Les variétés diffèrent quant à leur aptitude à absorber le fer notamment en situation de stress. Les espèces efficaces pour absorber cet élément répondent à une trop faible assimilabilité du fer en développant des réactions qui permettent d’en augmenter l’absorption. Les espèces inefficaces n’ont pas cette faculté d’induire une réponse au stress. Ces différences ont été largement utilisées par les sélectionneurs en arboriculture fruitière et en viticulture surtout : on va chercher à créer des associations de porte-greffes efficaces vis-à-vis de l’absorption de Fe et de scions capables de produire des fruits de la qualité recherchée.


  • Les rôles du fer

Parmi tous les oligo-éléments, le fer est celui dont les plantes ont le besoin quantitativement le plus élevé. Il entre dans la composition de plusieurs enzymes à hème (3) et sans hème, notamment catalase, peroxydase et cytochrome oxydase. On retiendra que le fer joue un rôle essentiel dans la respiration, la synthèse de chlorophylle et la photosynthèse. Par conséquent, les plantes souffrant de déficience ferrique souffrent d’une inhibition de la respiration. Dans la plante, la majeure partie du fer se trouve sous forme d’une phosphoprotéine ferrique, la phytoferritine. Celle-ci constitue une réserve de fer dans les feuilles qui permet d’assurer les besoins de la photosynthèse. Les chloroplastes renferment une autre forme de fer, la ferrédoxine. Cette ferroprotéine peut agir comme transporteur d’électron et intervient comme système rédox dans la photosynthèse, dans la réduction des nitrites, des sulfates, dans la fixation de l’azote atmosphérique (dans le cas d’une carence en fer sur soja, on observe une absence ou une raréfaction des nodules).

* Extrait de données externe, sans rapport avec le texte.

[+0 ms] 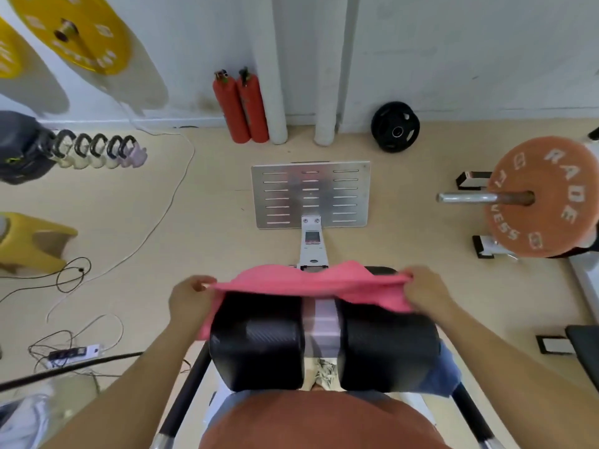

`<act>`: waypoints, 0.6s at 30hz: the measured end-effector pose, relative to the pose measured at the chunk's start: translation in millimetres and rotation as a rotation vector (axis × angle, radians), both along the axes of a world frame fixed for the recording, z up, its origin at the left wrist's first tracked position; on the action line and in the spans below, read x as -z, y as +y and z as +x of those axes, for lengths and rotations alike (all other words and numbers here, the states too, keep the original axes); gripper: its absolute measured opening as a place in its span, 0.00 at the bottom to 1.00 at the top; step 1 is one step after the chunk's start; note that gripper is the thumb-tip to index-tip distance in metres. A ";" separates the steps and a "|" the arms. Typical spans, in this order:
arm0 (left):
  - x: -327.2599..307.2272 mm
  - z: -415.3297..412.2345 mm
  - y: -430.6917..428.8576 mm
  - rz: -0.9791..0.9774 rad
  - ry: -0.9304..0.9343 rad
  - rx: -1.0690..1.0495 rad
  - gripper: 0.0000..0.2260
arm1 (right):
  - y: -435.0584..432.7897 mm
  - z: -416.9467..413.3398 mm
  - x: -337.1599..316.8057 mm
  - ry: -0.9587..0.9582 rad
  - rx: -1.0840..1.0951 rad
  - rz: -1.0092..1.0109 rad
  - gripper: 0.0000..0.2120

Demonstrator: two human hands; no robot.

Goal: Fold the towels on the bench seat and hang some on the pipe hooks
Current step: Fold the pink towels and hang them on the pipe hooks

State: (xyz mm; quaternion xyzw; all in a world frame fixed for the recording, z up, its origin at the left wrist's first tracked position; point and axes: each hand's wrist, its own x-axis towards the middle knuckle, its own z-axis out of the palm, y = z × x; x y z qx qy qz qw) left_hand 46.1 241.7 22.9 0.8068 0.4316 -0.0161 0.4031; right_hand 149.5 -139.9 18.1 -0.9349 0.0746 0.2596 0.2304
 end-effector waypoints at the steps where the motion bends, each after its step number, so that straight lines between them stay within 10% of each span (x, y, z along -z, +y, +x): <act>1: -10.2 10.7 1.8 0.067 -0.080 -0.022 0.08 | 4.2 16.8 -11.7 -0.120 0.058 0.035 0.16; 5: -41.2 17.9 -0.1 0.227 -0.257 0.001 0.09 | 4.4 15.1 -35.3 -0.524 0.178 0.253 0.14; 14: 14.4 -57.0 -14.3 0.038 0.207 0.241 0.16 | -50.1 -70.0 21.0 -0.012 0.157 -0.125 0.14; 18: 18.9 -47.6 -14.3 -0.040 0.227 0.105 0.08 | -41.9 -64.3 21.6 0.031 0.405 0.139 0.15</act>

  • Repérer les principaux symptômes foliaires

La déficience en fer est la plus facile à reconnaître. Si la déficience est légère, une pâleur des feuilles peut être confondue avec une faim d’azote. Au stade suivant, apparaît la chlorose internervaire, le jaunissement évolue en une teinte blanc ivoire. Puis les zones décolorées se nécrosent et le bord des feuilles peut aller jusqu’au dessèchement. Dans tous les cas, le fer migrant peu d’une partie de la plante à une autre, sa réutilisation reste localisée et sa carence affecte immédiatement les organes en voie de croissance.

L’assimilation du fer est fortement influencée par des facteurs externes, conditions d’oxydo-réductions, pH, associations cépages - porte-greffes ou variétés – porte-greffes (dans le cas des plantes pérennes)... Aussi, l’analyse des quantités de fer dans la partie végétale prend tout son sens pour s’assurer que l’assimilation en cet élément est à son optimum.